Actually, this might not necessarily be true. I am currently awaiting a 2nd job interview at a concert venue in my old stomping ground of Liverpool. This is due to take place on Monday, so I suppose my success or failure at the interview will inevitably be revealed through future entries, what with geographical location inescapably informing one's life and all.


As for my chances? Well the first interview, which took place just prior to Christmas, seemed to go alright. It wasn't without a sticky moment or two, but what interview isn't? One particular question asked what I could personally offer the diverse ethnic and cultural background of the venue's programme. This, I presume, is a question designed to find out whether a candidate is fundamentally racist. On paper, my answer shouldn't seem too much of a challenge. In the past I have found myself being referred to by contemporaries as a 'bleeding heart liberal' and a 'lily-livered lefty'. This sort of labelling has consequently led me to make a couple of assumptions.

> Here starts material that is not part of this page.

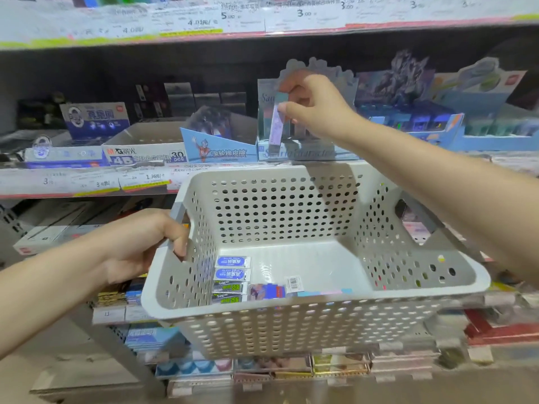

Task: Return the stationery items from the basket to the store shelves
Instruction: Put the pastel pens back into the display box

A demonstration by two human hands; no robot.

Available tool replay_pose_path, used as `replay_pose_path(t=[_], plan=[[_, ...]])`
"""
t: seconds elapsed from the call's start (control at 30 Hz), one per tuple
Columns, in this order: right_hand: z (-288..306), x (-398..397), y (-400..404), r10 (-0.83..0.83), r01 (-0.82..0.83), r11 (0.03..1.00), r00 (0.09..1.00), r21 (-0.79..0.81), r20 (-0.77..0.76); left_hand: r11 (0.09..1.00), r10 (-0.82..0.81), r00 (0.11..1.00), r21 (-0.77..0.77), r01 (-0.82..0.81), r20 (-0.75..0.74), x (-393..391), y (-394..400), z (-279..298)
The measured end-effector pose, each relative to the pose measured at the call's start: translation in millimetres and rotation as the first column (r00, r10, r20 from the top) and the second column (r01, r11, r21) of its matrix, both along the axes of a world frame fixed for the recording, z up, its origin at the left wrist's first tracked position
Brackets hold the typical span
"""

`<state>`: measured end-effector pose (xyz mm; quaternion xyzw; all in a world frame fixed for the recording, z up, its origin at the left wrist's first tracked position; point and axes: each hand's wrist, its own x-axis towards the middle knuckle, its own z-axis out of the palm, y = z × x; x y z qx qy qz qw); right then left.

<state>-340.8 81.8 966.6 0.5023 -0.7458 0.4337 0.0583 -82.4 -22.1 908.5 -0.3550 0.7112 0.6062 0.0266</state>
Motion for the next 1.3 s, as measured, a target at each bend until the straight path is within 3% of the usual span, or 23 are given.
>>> replay_pose_path(t=[1.03,1.3], plan=[[5,-9,-17,0.112,-0.098,0.991,0.982,0.096,-0.155,0.999,0.040,0.999,-0.017,-0.040,0.001,-4,-5,-1],[4,-10,-22,0.057,-0.035,0.993,0.976,0.109,-0.210,1.000,0.030,0.999,-0.008,-0.030,0.015,-4,-4,0]])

Firstly, that political persuasion, rather worryingly, appears to have links to terrible ill-health and weak, inferior internal organs. And secondly, if I have any fundamental values at all, they are in a belief of humanist systems of equality.

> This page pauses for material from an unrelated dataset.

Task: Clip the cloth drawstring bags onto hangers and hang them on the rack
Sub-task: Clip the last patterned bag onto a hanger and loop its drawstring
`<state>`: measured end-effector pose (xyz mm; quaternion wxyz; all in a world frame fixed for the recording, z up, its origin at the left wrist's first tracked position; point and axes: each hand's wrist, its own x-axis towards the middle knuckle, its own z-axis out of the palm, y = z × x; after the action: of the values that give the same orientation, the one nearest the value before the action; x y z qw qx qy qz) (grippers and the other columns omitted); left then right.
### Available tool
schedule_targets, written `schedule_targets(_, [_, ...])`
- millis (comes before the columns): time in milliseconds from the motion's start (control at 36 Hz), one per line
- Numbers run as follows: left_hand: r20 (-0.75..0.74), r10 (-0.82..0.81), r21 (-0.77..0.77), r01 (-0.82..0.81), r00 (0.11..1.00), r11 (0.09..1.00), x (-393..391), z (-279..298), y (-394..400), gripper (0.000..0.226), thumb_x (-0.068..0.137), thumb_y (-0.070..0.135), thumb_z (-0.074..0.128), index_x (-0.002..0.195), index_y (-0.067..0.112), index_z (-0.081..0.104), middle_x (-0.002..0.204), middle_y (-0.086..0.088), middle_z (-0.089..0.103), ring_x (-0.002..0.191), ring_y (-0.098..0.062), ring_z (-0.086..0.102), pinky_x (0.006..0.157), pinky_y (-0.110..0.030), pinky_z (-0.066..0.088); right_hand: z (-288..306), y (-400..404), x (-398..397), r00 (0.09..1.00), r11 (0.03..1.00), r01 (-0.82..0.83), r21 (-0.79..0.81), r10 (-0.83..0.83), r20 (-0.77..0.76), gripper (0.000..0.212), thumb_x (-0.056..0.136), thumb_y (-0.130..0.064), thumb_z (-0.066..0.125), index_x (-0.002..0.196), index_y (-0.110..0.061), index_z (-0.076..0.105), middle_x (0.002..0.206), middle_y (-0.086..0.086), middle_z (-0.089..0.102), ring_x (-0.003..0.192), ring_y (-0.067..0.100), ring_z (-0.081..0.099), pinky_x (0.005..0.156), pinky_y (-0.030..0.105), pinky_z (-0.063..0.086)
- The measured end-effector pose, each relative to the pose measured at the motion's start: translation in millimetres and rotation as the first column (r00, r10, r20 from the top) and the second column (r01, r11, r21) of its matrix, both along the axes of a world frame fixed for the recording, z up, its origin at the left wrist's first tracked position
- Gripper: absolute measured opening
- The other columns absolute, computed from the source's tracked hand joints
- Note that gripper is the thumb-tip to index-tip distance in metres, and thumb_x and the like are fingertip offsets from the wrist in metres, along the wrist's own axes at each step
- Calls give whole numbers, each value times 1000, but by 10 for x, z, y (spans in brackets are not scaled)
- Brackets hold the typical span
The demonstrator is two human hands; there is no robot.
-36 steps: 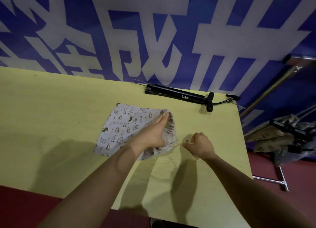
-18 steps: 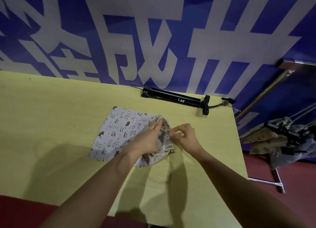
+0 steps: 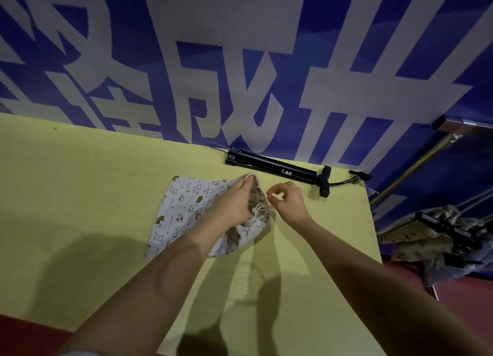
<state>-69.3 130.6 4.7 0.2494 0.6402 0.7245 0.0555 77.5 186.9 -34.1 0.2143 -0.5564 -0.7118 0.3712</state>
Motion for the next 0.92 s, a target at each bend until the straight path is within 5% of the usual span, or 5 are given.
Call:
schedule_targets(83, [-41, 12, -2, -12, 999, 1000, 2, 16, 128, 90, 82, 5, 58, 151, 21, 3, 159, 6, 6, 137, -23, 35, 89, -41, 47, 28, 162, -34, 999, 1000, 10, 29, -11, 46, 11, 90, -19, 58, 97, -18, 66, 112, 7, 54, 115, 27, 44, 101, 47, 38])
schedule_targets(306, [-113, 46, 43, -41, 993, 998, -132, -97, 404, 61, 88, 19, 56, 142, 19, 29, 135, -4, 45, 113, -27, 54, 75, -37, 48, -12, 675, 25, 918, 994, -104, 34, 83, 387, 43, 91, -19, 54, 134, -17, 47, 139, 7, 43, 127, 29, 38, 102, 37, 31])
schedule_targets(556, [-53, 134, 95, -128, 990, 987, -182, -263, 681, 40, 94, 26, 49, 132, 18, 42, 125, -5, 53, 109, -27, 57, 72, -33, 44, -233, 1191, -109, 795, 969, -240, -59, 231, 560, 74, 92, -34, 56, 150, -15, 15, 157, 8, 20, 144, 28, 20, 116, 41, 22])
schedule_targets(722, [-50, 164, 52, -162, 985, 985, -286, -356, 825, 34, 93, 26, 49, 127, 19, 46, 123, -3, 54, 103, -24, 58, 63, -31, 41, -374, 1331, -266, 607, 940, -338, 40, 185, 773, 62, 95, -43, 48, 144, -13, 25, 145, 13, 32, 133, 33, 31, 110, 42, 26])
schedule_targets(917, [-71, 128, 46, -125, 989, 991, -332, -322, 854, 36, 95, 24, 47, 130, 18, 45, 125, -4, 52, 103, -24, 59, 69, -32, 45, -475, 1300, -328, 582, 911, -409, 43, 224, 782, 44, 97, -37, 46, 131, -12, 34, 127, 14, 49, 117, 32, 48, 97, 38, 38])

I just wish someone had told my brain that. I seemed to embark upon my answer with all the assuredness of a cow's footing, as it trepidly heads back to steady land from the middle of a frozen pond. I'd start a sentence, then become all self-conscious about using vocabulary which somehow felt exclusionary. I seemed to be tripping myself up with short, subtle words such as 'they', 'them' and 'us', in the middle of otherwise-well articulated, if slightly stuttered, sentences. My nervousness then led me to back-track, stutter even more, or giggle in a manner which at worst seemed guilty, and at best, slightly camp. I felt like a fumbling and bungling mess. It was like the scene could have been lifted straight from a lost episode of 'Some Mothers Do Ave Em', in which Frank Spencer has, through some inexplicably bizarre chain of events, been given the task of delivering Enoch Powell's infamous 'Rivers of Blood' speech. With inevitable hilarious consequences.

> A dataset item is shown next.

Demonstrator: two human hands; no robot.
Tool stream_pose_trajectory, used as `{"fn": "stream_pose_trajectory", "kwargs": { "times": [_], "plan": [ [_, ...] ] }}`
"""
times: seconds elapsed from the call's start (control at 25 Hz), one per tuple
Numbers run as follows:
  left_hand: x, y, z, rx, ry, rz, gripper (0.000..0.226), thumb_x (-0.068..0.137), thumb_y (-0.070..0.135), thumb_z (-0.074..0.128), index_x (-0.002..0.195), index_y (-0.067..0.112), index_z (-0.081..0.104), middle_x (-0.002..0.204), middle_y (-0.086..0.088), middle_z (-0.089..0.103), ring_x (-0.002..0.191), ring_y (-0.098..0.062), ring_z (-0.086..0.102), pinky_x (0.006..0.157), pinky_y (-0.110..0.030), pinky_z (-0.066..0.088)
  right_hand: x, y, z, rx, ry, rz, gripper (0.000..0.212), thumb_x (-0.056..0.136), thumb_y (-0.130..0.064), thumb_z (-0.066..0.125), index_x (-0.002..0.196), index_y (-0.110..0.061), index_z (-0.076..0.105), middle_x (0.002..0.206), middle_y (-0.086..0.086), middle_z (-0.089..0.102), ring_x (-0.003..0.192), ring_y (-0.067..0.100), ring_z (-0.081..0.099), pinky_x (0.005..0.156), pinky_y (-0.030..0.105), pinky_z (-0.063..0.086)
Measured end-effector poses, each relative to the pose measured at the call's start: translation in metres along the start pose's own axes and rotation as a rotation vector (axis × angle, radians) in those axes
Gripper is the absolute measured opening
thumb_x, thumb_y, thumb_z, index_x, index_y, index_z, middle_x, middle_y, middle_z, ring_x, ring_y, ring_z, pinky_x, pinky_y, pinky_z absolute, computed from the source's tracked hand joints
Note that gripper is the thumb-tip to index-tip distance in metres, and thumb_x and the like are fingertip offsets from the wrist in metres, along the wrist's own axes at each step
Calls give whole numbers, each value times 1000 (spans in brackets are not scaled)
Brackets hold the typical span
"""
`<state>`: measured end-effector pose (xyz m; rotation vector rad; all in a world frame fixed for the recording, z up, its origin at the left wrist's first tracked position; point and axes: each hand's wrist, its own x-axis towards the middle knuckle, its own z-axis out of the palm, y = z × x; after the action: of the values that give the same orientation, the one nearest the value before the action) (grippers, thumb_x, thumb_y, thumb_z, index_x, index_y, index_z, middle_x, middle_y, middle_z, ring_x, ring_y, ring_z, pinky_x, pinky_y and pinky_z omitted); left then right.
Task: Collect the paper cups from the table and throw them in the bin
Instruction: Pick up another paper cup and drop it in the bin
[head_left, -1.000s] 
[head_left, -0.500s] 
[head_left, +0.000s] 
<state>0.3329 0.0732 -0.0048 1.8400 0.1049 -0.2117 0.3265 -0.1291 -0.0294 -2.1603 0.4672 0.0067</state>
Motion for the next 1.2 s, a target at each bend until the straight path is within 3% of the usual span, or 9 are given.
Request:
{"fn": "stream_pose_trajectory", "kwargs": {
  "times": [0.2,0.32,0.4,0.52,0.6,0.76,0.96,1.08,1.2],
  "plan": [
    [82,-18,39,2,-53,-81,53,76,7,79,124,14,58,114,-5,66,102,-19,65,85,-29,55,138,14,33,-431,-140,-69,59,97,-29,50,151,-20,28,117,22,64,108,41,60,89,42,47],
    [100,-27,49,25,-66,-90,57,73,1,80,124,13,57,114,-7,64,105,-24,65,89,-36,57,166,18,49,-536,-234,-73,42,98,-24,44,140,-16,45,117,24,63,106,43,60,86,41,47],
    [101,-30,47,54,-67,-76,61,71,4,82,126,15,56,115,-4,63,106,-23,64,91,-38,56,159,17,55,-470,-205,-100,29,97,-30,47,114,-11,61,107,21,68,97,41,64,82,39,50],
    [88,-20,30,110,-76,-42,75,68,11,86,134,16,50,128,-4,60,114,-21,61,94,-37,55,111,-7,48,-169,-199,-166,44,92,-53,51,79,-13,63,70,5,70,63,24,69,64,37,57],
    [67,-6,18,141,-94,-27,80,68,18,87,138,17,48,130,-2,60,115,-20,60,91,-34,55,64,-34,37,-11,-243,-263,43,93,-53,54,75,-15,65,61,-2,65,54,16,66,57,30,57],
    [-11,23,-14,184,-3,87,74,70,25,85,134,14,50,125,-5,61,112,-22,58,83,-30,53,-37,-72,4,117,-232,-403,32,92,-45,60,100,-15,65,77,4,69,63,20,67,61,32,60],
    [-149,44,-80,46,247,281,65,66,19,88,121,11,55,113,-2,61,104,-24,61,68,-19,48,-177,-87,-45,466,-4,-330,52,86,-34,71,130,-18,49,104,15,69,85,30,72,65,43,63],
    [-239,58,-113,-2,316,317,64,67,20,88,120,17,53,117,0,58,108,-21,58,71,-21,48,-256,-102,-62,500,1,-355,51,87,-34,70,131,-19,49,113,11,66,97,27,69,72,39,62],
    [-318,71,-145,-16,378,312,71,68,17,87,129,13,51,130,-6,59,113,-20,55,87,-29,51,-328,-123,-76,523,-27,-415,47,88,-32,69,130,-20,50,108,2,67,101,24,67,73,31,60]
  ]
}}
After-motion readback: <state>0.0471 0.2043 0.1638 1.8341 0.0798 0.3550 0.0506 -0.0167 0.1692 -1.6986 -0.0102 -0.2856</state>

Of course, I'm being rather melodramatic. In reality it wasn't all that bad, or else presumably I would not have been invited for a 2nd interview. I guess it was just interview nerves naturally magnifying personal failings. And if it seems in poorly judged taste to have used the controversially near-the-knuckle 'Rivers of Blood' speech for such trite allegorical purposes, I can only apologise. It's just there's a necessity for me to mention Enoch Powell. I need his presence as a tenuous appeaser for readers feeling there hasn't been enough 'Wolverhampton-based' blogging so far in this entry. Lord only knows what desperate measures I'll be forced into resorting to, if I actually do end up moving to Liverpool!